## How to complete this task
Only the lines from the one containing "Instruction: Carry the" through the end of the material should be printed, exactly as they appear. Leave out pictures.

---------- Dataset excerpt

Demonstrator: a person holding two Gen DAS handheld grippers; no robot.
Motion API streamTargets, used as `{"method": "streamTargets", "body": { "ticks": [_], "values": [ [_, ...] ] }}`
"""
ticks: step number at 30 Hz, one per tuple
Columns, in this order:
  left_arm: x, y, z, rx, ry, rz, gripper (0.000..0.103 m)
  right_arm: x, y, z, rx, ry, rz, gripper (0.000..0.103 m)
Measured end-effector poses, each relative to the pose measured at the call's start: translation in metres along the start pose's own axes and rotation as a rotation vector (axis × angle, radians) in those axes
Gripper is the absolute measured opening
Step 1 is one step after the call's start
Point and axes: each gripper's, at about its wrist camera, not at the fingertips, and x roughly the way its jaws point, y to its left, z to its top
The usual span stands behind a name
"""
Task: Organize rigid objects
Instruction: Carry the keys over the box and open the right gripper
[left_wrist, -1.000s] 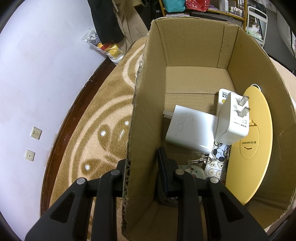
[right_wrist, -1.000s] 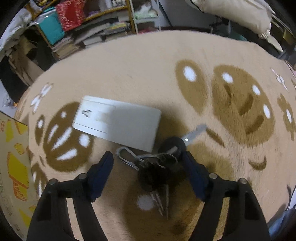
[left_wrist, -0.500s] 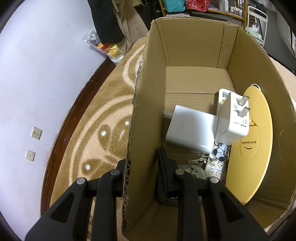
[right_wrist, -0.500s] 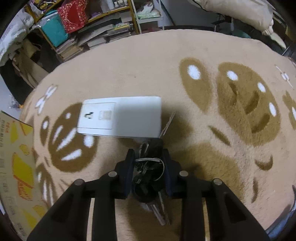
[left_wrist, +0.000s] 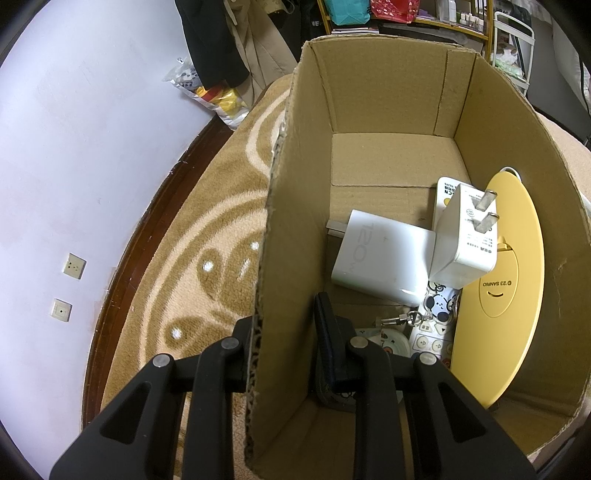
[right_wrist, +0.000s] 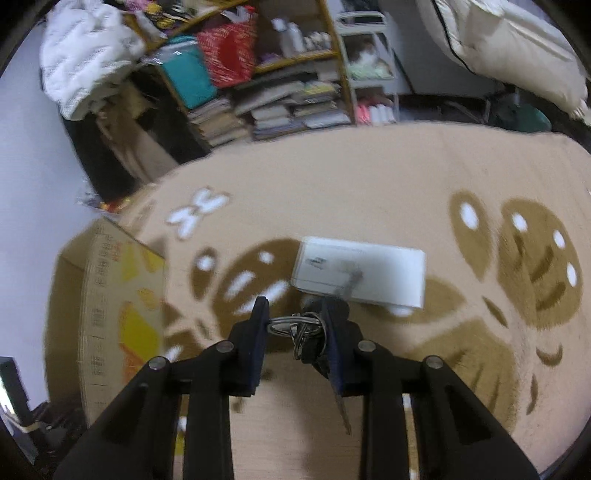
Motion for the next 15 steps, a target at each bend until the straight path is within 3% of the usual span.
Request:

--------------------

## Result of the task
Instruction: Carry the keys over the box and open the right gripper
[left_wrist, -1.000s] 
[right_wrist, -1.000s] 
[left_wrist, -0.500s] 
[right_wrist, -0.500s] 
[left_wrist, +0.000s] 
[right_wrist, +0.000s] 
Motion for the next 15 steps, a target at each bend until the straight path is within 3% of the usual span.
Request:

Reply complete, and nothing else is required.